Kouyaté is also highly critical of the Burkina government which is usually lauded for its commitment to cinema. "The president personally loves cinema but why does he have to give his own money? That shows there is a problem somewhere. If the government helps us so much why is it that there's a lack of Burkinabé films at Fespaco?

"We only have two real cinemas and they are not up to international standards. My film Sia [which took second place and the special jury prize Fespaco 2001] is mixed in Dolby but I can't screen it here. I can't screen any of my films in normal conditions - and we call Ouaga the capital of African cinema!"

He also attacks western distributors. "Most of our distributors are Americans and Europeans. We are the last market, the dustbin, for their films. They send us films by the tonne, not by the title, because by the time they reach us here they no longer have any value. The market here is so feeble, which means we cannot give proper cinema to our people because of this. For instance, when Rambo came here it attracted a lot of young people. It was very profitable for the owner of the cinema. But my films can't compete with Rambo because they are new and costly - Rambo had made money around the world before it reached here. I just can't sell my film for the same price."

But Kouyaté says he isn't despondent: "I'm not a pessimist - I believe in the fight. The solution is to be independent. Maybe because of new technology there'll be a new autonomy that will permit us to work alone."

That optimism is echoed by Gaston Kaboré, one of Kouyaté's teachers and a colossus in Burkina's film history. He too sees digital technology as the answer to Burkina's film woes. "Unfortunately cinema is costly but that's why we need to invent a new economy of film-making using digital technology," he says. "Making a film here is easier than in many other places in Africa and at least we are still co-producing with Chad, Mali, Cameroon and Ghana. It's a problem of money. The distribution and commercial side of cinema is not developed - it's not making money. We need a regional policy of film-making to create much larger markets for our films."

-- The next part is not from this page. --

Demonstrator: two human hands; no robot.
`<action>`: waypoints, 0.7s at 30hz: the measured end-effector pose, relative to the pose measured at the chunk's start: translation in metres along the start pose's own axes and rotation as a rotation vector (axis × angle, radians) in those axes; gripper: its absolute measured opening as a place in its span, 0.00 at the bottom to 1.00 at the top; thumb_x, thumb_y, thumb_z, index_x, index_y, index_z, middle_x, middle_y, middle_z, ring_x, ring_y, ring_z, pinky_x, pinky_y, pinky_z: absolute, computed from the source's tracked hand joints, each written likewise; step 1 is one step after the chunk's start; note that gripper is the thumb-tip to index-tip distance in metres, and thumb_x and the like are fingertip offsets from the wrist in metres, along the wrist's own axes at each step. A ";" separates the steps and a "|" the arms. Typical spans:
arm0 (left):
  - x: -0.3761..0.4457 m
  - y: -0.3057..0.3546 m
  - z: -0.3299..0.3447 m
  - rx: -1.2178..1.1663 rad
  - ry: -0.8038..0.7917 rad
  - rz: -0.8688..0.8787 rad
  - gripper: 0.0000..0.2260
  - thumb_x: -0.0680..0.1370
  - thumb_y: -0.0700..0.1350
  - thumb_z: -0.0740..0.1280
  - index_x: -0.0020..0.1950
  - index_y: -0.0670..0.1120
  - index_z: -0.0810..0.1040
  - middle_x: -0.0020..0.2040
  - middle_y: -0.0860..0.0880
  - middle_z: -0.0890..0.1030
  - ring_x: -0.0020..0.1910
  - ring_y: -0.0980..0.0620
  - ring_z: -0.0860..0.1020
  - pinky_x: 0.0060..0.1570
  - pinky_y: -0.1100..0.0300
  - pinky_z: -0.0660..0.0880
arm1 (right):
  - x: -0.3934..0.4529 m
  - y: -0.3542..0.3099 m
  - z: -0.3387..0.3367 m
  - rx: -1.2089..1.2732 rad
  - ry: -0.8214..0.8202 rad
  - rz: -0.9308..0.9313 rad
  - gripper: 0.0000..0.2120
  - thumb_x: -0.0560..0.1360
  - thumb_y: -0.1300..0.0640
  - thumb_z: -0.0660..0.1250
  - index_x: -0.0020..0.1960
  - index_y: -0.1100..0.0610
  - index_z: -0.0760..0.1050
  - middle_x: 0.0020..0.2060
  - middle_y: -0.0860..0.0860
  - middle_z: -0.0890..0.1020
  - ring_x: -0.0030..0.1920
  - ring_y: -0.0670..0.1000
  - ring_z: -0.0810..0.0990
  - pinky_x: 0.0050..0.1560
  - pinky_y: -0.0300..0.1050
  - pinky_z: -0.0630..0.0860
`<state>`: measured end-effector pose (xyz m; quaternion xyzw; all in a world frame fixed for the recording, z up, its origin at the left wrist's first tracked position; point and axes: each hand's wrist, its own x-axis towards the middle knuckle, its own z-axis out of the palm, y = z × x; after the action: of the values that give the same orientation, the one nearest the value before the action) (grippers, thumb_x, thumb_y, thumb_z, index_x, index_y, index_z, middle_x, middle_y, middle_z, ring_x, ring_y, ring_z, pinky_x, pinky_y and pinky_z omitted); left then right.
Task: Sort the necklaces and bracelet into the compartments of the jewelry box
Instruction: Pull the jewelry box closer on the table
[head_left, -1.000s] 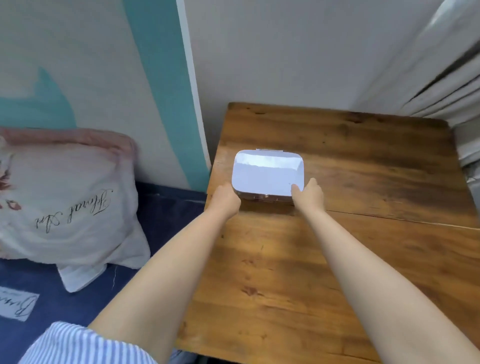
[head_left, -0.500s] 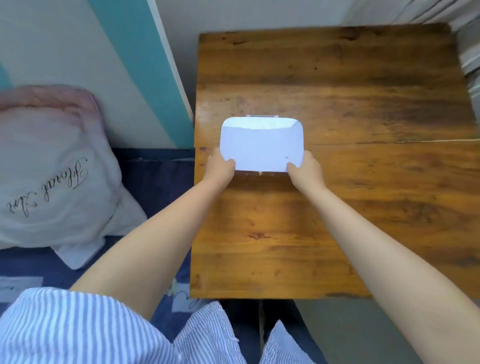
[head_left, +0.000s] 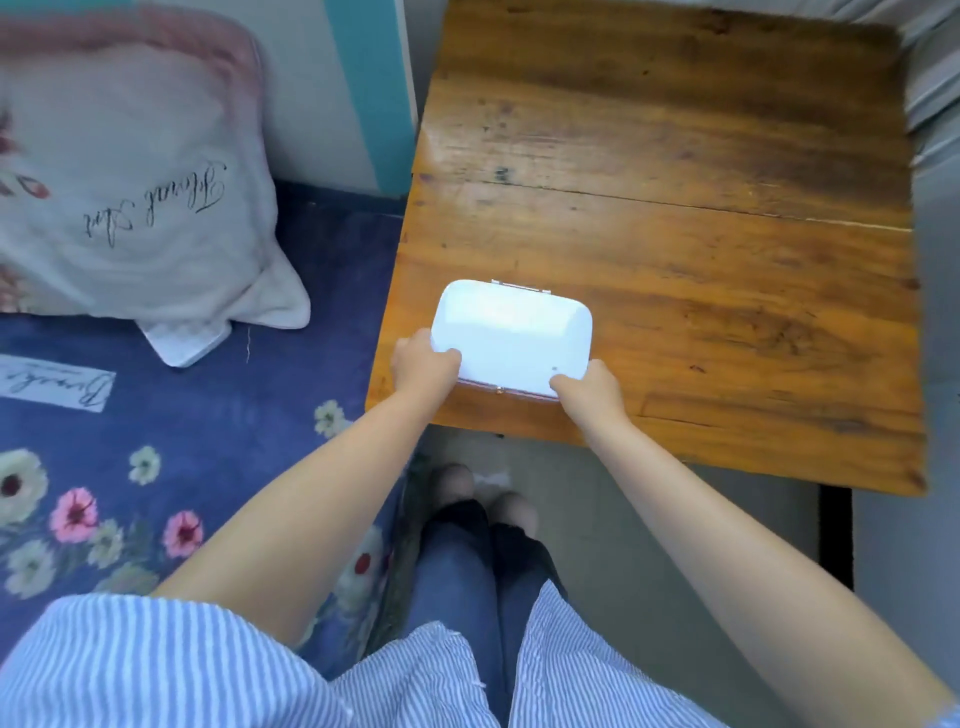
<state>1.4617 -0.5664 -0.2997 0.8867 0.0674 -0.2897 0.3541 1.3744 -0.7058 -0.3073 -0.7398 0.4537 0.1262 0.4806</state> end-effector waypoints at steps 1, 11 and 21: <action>-0.003 0.001 -0.002 -0.017 0.066 0.050 0.07 0.76 0.37 0.57 0.41 0.38 0.74 0.44 0.40 0.74 0.45 0.36 0.71 0.41 0.49 0.72 | -0.005 -0.001 -0.003 0.049 0.022 -0.018 0.14 0.72 0.63 0.62 0.55 0.67 0.70 0.46 0.58 0.75 0.44 0.56 0.72 0.36 0.42 0.67; 0.030 0.062 -0.027 0.178 0.210 0.486 0.19 0.78 0.46 0.61 0.65 0.37 0.67 0.59 0.38 0.72 0.60 0.41 0.69 0.60 0.53 0.66 | 0.040 -0.053 -0.050 0.027 0.338 -0.285 0.13 0.73 0.59 0.64 0.56 0.64 0.75 0.56 0.62 0.79 0.57 0.59 0.76 0.57 0.49 0.72; 0.070 0.003 -0.010 0.862 -0.155 0.603 0.11 0.77 0.40 0.61 0.55 0.41 0.80 0.53 0.43 0.75 0.56 0.43 0.71 0.43 0.53 0.73 | 0.089 -0.045 -0.014 -0.185 0.102 -0.323 0.15 0.75 0.67 0.57 0.61 0.65 0.72 0.61 0.61 0.77 0.62 0.58 0.73 0.60 0.43 0.67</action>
<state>1.5253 -0.5683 -0.3314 0.9078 -0.3421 -0.2409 0.0289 1.4557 -0.7604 -0.3287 -0.8495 0.3392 0.0510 0.4009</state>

However, the aim, he says, is not to produce films that can compete internationally, but to make films that really speak to Burkina. "It's not important for us to compete with international films - we've already proved that we can make nice pieces. What's important is that our films speak to our people. When you make a movie that really speaks to people, they will take it for their own," he says.

At 10pm on the 22nd day of shooting, it's clear that Kouyaté's film is doing just that. He's shooting one of the most complex scenes of the film: the football stadium finale. The 300 children are here. So are the pom-pom girls, dressed in white tops and shiny red skirts; the footballers are lying on the ground, listless while Danny talks to the crowd. In the wings are masked traditional dancers and a host of young children dressed as animals.

For the crew, the pressure's really on. For the last three nights, spectacular electrical storms have drifted over the city, threatening a downpour that finally arrived with a vengeance last night. An hour of heavy rain left streets flooded and sewers overflowing. If the heavens open again tonight, filming will have to be abandoned, costing another precious day.

But among the actors and extras, there's a carnival atmosphere. In the scene, one of the boys, appropriately called Pélé, realises his dream of being a great footballer. The crowd has been briefed, the stilt-walkers are in costume, and the shooting begins.

Five drummers start up an infectious rhythm that immediately has the crowd - and some of the crew - dancing. One of the drummers, playing maracas, runs backwards and forwards whipping the children into a frenzy of cheering. The animals make their entrance: a tiny elephant, a lion, a monkey, a rabbit, a giant peacock, a stork, another elephant and a buffalo with a wonderfully contorting and expressive face. In front of them, Danny dances and waves them into even higher pitches of fervour.

The animals are dancing, the crew are smiling, and the crowd is cheering, whooping, clapping and shouting - it looks fantastic on camera. In the distance the odd flash of lightning ruptures the African sky, but it looks like the rain will hold off tonight.